Entomo is nearing break even, Goldin said, but the focus is on growth. It is in the process of obtaining two more former barns and talking to venture-capital firms and strategic investors such as food companies about financing the scale up.

“We are looking at modelling out, operating everywhere from the West Coast of Canada to certain parts of the United States, Mexico, Costa Rica, Dominican Republic,” Goldin said. “We want to be the biggest insect farm company in the world.”

But being the biggest is not a guarantee of success. Insect proteins face stiff competition in the aquaculture feed market from other forms of alternate protein sources under development, such as protein isolates and microbial biomass. And many claims about the nutritional benefits need further research.

“It’s an okay (feed) ingredient, however, to me it’s nothing really to write home about,” said Guelph professor Bureau.

Brad Hicks, a partner at Taplow Ventures, which manufactures pet food and aquaculture feed, said insect protein is currently a “craft novelty product,” but it holds promise as a commodity.

Earlier this year, Taplow Ventures began marketing a pet food product that uses insect ingredients from Enterra. Company officials had worried the ingredient would be a consumer turnoff, but found it didn’t affect sales.

The company also includes insects as an ingredient in specialty feeds it makes for fish and chickens.
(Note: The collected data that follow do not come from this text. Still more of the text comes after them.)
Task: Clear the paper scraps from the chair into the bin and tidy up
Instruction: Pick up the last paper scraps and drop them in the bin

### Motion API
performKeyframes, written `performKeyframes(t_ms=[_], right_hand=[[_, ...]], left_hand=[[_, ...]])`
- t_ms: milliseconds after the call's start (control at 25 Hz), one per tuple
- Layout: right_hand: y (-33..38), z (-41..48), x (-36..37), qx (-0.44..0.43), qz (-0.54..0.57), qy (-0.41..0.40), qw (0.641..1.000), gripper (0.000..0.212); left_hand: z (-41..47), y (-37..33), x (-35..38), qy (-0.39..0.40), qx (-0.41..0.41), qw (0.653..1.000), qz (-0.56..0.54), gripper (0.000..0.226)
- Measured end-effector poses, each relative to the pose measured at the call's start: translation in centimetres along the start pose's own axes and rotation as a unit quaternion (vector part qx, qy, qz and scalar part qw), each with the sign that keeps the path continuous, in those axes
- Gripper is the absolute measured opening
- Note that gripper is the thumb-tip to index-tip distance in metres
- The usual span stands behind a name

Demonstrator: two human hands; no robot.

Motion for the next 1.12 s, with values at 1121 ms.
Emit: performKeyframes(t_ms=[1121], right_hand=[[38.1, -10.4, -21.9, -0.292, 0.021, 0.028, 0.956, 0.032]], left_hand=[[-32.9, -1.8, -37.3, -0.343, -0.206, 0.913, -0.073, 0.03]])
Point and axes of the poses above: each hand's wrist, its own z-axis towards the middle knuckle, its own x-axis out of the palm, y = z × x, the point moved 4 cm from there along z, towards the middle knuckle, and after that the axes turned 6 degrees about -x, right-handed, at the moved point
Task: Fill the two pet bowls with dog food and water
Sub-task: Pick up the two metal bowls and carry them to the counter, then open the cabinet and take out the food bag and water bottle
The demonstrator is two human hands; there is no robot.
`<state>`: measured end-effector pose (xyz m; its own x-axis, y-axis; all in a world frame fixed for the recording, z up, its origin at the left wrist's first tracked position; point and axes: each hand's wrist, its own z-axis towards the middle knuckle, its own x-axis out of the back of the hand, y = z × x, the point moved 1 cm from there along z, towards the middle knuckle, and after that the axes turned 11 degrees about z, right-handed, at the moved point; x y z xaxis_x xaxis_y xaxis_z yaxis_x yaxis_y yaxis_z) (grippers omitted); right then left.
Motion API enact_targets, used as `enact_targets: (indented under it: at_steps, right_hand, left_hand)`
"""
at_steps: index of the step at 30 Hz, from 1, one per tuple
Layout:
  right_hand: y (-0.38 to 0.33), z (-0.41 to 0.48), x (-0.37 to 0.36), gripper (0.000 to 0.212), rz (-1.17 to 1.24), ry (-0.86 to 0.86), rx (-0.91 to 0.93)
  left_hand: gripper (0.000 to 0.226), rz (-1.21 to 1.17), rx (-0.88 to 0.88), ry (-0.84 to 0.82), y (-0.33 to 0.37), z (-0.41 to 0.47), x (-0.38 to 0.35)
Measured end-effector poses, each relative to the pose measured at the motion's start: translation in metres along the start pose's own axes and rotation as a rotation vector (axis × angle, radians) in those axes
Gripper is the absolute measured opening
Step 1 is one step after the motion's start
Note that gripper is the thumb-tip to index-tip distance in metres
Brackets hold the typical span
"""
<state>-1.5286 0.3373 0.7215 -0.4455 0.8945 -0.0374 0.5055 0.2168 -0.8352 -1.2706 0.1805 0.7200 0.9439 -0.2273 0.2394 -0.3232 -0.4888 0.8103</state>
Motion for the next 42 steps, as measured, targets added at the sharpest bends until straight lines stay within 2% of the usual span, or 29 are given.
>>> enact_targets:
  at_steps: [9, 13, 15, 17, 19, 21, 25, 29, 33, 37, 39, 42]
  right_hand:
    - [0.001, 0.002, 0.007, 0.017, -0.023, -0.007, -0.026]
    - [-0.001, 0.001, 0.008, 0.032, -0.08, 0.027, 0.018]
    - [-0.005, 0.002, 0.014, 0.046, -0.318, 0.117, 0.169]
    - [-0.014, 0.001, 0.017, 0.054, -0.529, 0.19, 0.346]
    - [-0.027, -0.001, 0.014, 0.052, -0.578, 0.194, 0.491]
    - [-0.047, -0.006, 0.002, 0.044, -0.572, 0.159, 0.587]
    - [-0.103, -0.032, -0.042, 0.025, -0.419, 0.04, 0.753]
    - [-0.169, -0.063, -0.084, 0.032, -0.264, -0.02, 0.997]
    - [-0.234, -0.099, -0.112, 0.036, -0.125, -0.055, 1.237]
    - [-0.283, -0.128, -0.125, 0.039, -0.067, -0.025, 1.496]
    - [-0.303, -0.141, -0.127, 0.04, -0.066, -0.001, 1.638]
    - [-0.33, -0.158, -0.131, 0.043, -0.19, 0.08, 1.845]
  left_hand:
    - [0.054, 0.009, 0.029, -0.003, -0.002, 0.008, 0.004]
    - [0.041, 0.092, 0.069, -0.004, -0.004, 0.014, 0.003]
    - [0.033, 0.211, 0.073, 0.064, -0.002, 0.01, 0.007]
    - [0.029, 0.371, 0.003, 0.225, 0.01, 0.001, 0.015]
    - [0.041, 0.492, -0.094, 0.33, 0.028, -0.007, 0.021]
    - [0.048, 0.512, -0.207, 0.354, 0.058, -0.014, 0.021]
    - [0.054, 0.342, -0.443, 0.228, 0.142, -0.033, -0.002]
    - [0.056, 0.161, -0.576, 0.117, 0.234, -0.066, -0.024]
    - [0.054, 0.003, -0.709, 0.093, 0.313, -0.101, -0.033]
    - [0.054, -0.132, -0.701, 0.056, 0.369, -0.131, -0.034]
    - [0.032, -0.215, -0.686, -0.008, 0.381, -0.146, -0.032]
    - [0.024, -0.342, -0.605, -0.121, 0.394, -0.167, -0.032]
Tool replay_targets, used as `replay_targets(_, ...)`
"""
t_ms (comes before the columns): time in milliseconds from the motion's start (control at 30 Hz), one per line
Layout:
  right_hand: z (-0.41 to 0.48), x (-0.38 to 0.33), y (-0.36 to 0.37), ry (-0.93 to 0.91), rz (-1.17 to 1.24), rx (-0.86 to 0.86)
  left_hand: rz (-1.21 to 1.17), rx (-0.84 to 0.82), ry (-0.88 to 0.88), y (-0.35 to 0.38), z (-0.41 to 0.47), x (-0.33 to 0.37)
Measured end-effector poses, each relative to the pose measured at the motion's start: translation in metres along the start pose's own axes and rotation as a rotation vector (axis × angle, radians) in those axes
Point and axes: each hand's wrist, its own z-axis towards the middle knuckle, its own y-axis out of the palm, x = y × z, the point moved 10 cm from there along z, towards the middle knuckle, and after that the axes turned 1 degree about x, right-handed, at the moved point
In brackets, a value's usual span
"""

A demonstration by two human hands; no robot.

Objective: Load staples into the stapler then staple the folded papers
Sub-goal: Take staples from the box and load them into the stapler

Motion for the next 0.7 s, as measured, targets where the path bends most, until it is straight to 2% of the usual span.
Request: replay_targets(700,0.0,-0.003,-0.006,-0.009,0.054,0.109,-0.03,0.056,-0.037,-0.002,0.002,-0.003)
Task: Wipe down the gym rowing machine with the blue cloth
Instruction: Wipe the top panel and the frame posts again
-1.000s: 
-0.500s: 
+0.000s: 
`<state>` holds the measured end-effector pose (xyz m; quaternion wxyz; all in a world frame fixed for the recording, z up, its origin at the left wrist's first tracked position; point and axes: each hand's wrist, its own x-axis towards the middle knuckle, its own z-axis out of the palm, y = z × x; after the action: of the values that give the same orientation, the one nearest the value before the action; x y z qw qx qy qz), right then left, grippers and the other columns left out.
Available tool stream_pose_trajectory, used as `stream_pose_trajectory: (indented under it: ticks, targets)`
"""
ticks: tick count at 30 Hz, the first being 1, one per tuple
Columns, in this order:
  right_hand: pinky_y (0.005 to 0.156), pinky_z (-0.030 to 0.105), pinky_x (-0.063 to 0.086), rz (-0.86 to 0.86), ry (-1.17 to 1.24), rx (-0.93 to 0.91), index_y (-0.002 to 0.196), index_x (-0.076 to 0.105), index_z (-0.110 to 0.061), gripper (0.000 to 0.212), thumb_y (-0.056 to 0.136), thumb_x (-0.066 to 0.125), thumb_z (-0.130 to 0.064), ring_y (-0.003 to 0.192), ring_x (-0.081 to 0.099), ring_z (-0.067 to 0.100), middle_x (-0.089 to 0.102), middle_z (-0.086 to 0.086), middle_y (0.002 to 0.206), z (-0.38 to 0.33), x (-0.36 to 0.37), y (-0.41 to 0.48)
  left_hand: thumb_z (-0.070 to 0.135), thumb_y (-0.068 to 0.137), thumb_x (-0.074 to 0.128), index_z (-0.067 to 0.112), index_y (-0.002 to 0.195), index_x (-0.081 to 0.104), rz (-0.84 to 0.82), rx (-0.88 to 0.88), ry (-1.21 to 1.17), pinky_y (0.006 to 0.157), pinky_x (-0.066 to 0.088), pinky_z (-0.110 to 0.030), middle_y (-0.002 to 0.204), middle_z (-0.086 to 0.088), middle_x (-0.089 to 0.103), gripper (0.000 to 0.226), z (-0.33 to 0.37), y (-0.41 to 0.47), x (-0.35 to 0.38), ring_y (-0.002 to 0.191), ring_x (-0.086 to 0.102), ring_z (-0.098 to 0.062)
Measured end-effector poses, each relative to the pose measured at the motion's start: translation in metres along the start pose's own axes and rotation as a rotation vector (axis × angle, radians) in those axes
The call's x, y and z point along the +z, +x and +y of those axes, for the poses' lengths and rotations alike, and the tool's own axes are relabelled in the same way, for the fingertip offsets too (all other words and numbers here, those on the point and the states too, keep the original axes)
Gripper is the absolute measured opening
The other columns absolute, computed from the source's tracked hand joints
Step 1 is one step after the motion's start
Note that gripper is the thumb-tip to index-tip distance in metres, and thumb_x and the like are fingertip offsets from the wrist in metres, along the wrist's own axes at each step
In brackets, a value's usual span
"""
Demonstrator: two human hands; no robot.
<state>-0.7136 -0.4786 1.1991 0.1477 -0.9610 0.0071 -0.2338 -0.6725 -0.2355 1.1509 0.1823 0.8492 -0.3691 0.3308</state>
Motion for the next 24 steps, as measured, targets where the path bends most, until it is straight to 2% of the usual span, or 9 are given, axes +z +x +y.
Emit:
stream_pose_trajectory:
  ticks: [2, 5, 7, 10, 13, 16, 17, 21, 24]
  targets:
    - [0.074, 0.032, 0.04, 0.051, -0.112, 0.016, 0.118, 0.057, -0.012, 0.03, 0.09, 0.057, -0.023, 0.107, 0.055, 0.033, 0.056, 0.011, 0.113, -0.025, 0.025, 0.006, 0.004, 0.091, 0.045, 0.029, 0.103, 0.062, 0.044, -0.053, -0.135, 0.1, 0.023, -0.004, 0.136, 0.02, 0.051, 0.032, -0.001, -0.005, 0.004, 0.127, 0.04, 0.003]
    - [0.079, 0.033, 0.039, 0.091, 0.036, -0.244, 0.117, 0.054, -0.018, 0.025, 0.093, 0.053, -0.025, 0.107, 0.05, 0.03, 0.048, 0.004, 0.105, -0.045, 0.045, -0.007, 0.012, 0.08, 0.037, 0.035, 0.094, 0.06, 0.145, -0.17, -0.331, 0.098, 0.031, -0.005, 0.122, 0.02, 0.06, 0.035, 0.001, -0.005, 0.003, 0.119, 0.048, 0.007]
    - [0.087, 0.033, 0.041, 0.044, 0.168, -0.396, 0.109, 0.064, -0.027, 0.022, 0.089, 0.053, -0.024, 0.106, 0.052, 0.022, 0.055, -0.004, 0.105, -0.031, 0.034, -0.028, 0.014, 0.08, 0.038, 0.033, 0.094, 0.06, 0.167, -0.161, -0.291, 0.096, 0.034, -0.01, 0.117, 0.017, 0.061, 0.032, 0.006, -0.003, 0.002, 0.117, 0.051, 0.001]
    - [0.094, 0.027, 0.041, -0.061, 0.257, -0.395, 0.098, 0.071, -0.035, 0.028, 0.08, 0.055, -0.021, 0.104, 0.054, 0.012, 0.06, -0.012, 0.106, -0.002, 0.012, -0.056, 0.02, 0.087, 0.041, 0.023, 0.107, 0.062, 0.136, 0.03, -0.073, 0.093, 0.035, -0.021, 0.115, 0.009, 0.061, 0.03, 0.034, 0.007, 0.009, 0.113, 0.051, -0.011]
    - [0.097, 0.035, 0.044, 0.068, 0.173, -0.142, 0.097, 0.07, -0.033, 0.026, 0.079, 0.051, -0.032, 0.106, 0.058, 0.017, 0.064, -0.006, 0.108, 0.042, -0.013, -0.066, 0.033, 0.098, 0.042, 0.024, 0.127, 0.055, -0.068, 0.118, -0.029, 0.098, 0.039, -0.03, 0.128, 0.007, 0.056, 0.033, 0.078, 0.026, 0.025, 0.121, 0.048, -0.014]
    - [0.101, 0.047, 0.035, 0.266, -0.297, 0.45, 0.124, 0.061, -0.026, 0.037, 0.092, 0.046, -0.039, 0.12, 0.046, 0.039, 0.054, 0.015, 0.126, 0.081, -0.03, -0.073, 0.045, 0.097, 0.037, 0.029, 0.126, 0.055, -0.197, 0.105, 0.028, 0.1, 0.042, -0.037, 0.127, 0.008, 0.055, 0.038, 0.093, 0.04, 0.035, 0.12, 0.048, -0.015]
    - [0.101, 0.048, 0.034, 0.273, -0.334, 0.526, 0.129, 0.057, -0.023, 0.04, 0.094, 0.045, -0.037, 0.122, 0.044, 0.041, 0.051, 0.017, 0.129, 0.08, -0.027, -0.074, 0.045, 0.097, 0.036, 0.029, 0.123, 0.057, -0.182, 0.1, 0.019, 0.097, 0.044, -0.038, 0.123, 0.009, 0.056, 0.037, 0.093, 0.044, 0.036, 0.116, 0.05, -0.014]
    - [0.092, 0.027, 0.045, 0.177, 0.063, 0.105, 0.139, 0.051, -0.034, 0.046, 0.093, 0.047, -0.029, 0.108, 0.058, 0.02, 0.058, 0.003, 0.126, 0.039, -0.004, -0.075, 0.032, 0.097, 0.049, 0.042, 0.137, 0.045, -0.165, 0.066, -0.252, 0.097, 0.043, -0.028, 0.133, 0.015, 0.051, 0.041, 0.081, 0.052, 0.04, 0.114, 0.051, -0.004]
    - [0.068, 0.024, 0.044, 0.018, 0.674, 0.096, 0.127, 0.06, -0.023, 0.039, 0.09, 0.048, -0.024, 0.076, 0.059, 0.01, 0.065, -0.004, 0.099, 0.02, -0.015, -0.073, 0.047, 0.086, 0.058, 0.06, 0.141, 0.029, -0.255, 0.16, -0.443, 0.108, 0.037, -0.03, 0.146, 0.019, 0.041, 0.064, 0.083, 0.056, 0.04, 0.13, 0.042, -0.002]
The feed is currently too expensive for large-scale chicken operations, but backyard chicken producers are willing to pay extra for it, Hicks said.

Economists such as John Cranfield, chair of the University of Guelph department of Food, Agriculture and Resource Economics, and Sylvain Charlebois, dean of Dalhousie University Rowe School of Business, say the yuck factor of insect protein will probably relegate it to niche markets for a long while yet.

Charlebois predicts wide-scale acceptance would come first in places such as Europe, where the shift to vegetarian diets is well underway, and the Far East, where some cultures already include insects in their diet.

Nevertheless, Goldin maintains consumer acceptance in Canada will come sooner rather than later.
Recently, Entomo negotiated a deal to launch a product under the President’s Choice brand that will be shipped to 300 Loblaw stores. The startup food processors they began selling cricket meal to three years ago are thriving. And this year, after restaurants across Ontario added crickets to their menus for Earth Day, some never took them off.

“We have just growing demand from multiple sectors,” Goldin said.